Assigned task — What are the lines of the listing below, word for word, from the first down to the one that contains "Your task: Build"?

Dataset excerpt —

════════════════════

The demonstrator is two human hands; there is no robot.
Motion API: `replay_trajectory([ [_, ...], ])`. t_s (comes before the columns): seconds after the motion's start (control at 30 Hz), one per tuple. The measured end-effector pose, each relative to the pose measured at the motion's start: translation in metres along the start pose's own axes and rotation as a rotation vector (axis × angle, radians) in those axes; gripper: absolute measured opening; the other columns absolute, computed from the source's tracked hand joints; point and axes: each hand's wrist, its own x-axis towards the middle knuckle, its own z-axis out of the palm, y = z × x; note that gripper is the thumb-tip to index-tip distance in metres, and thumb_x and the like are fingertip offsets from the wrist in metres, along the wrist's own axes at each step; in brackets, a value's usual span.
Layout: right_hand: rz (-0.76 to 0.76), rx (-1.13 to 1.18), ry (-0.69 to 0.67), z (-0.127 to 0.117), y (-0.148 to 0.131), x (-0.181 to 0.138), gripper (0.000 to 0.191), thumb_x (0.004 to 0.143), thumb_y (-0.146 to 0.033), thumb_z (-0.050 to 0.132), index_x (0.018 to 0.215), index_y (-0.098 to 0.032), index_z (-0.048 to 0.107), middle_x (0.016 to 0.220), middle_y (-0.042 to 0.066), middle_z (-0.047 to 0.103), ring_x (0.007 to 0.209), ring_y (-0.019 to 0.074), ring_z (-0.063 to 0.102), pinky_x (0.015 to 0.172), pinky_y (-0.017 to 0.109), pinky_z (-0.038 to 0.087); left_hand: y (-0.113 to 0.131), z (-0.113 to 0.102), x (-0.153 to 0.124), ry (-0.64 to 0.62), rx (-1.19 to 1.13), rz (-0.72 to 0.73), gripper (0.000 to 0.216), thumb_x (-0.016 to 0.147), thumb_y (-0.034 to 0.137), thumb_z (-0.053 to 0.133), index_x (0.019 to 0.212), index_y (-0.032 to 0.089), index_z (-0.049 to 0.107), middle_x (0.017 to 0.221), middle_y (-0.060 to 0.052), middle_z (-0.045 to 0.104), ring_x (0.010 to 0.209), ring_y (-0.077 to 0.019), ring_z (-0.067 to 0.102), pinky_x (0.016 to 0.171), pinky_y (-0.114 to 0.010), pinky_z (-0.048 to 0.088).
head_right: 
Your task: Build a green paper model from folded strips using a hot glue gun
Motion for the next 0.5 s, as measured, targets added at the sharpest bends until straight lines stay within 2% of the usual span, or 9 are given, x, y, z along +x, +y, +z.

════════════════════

Answer box —
The demonstrator is two human hands; there is no robot.
Motion API: `replay_trajectory([ [_, ...], ])`. t_s (comes before the columns): seconds after the motion's start (control at 30 Hz), one per tuple. The measured end-effector pose, each relative to the pose measured at the motion's start: translation in metres along the start pose's own axes and rotation as a rotation vector (axis × angle, radians) in those axes; gripper: absolute measured opening; the other columns absolute, computed from the source's tracked hand joints; point and axes: each hand's wrist, its own x-axis towards the middle knuckle, its own z-axis out of the palm, y = z × x; note that gripper is the thumb-tip to index-tip distance in metres, and thumb_x and the like are fingertip offsets from the wrist in metres, along the wrist's own axes at each step; in brackets, a value's usual span.
Layout: right_hand: rz (-0.76 to 0.76), rx (-1.13 to 1.18), ry (-0.69 to 0.67), z (-0.127 to 0.117), y (-0.148 to 0.131), x (-0.181 to 0.138), gripper (0.000 to 0.191), thumb_x (0.004 to 0.143), thumb_y (-0.146 to 0.033), thumb_z (-0.050 to 0.132), index_x (0.018 to 0.215), index_y (-0.098 to 0.032), index_z (-0.048 to 0.107), middle_x (0.016 to 0.220), middle_y (-0.042 to 0.066), middle_z (-0.047 to 0.103), ring_x (0.007 to 0.209), ring_y (-0.019 to 0.074), ring_z (-0.063 to 0.102), pinky_x (0.015 to 0.172), pinky_y (-0.017 to 0.109), pinky_z (-0.038 to 0.087); left_hand: y (-0.113 to 0.131), z (-0.113 to 0.102), x (-0.153 to 0.124), ry (-0.64 to 0.62), rx (-1.19 to 1.13), rz (-0.72 to 0.73), gripper (0.000 to 0.216), thumb_x (-0.016 to 0.147), thumb_y (-0.034 to 0.137), thumb_z (-0.053 to 0.133), index_x (0.019 to 0.212), index_y (-0.032 to 0.089), index_z (-0.049 to 0.107), middle_x (0.017 to 0.221), middle_y (-0.060 to 0.052), middle_z (-0.045 to 0.104), ring_x (0.010 to 0.209), ring_y (-0.077 to 0.019), ring_z (-0.067 to 0.102), pinky_x (0.016 to 0.171), pinky_y (-0.114 to 0.010), pinky_z (-0.048 to 0.088).
head_right: 
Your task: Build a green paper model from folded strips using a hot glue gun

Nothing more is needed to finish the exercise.